Students often are not aware that they can also receive athletic scholarships from NAIA and NJCAA schools. These are two additional athletic associations. The most important thing to note for athletes is that full athletic scholarships are typically offered to high level, if not national team level, players from other countries. They are quite difficult to obtain. In addition, many schools are limited to the amount of international student scholarships they have available. Athletic scholarships are given based on talent.
SPECIAL INSTITUTIONAL SCHOLARSHIPS:
The third type of institutional scholarship are special scholarships that students typically have to complete separate applications for. These can be merit or talent based. These can be things like full tuition scholarships, which would cover tuition and the student would pay room and board and other miscellaneous expenses. Some schools also offer special scholarships to students who experience a financial hardship.
Another thing you may see is the word “fellowship”. Fellowships offer student aid and may or may not require the students to work on campus. For example, I developed a fellowship program at a previous institution where students got a $1,000 stipend for the year, and they had to work a few hours each week in the International Admissions Office with me. Another program I developed was a Global Citizen Scholarship program, which offered full tuition to one select student from specific regions of the world. These are just two examples, but there are many more types of institutional scholarships that schools have developed to help international students.

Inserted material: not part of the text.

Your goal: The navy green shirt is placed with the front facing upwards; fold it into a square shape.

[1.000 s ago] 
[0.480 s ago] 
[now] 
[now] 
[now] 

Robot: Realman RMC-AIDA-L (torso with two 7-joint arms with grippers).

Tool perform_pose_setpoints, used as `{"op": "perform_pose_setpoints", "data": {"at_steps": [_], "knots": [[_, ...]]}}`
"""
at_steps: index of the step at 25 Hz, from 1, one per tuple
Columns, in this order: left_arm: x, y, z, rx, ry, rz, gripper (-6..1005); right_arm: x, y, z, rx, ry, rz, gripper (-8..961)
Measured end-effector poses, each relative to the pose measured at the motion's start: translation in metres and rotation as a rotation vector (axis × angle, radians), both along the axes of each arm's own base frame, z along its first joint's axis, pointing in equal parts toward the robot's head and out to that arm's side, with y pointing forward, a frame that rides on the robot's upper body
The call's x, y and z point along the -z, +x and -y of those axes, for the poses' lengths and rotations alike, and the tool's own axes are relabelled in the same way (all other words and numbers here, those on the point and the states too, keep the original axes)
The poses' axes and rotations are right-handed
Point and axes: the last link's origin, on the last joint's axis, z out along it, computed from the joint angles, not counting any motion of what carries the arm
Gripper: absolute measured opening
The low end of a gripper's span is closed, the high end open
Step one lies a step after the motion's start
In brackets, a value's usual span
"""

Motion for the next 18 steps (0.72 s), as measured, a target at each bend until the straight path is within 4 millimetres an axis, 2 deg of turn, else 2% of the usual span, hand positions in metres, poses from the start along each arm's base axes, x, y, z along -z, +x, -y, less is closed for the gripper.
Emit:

Many schools will have service-based or program based scholarships available. Be sure to take this into consideration when you are applying. For example, some schools offer significant scholarships for students who do intensive volunteer work throughout their time in university. You can also search for program related scholarships, like creative writing scholarships, or STEM field scholarships. In regards to special scholarships, note that these typically have hard deadlines that students must have all materials submitted by. The deadline may fall before the admissions application deadline, so start researching scholarships early, even before your final year of secondary school.
Phew! That’s a lot of information.
So what other types of scholarships are out there?
I will mention a few outside sources in the blog on full ride scholarships coming out next week, but preview - they include government scholarships, both from the USA or your home country, as well as company or corporation scholarships. These searches are much broader, but if you need a lot of financial support to study in the USA, you will most likely need to use multiple funding sources. It is unrealistic to assume a university can fully fund you, or offer 100% funding for you to study there.
--> Unless of course, you are a genius student with a killer resume, a future professional athlete, or have some incredible niche skills that a university deeply values (which could totally be the case!) Anything is possible!
I hope you found a ton of helpful information in this blog. Next week, I want to shift into the blog about full ride scholarships.
Always remember that if you are committed to this task, you can make this dream come true!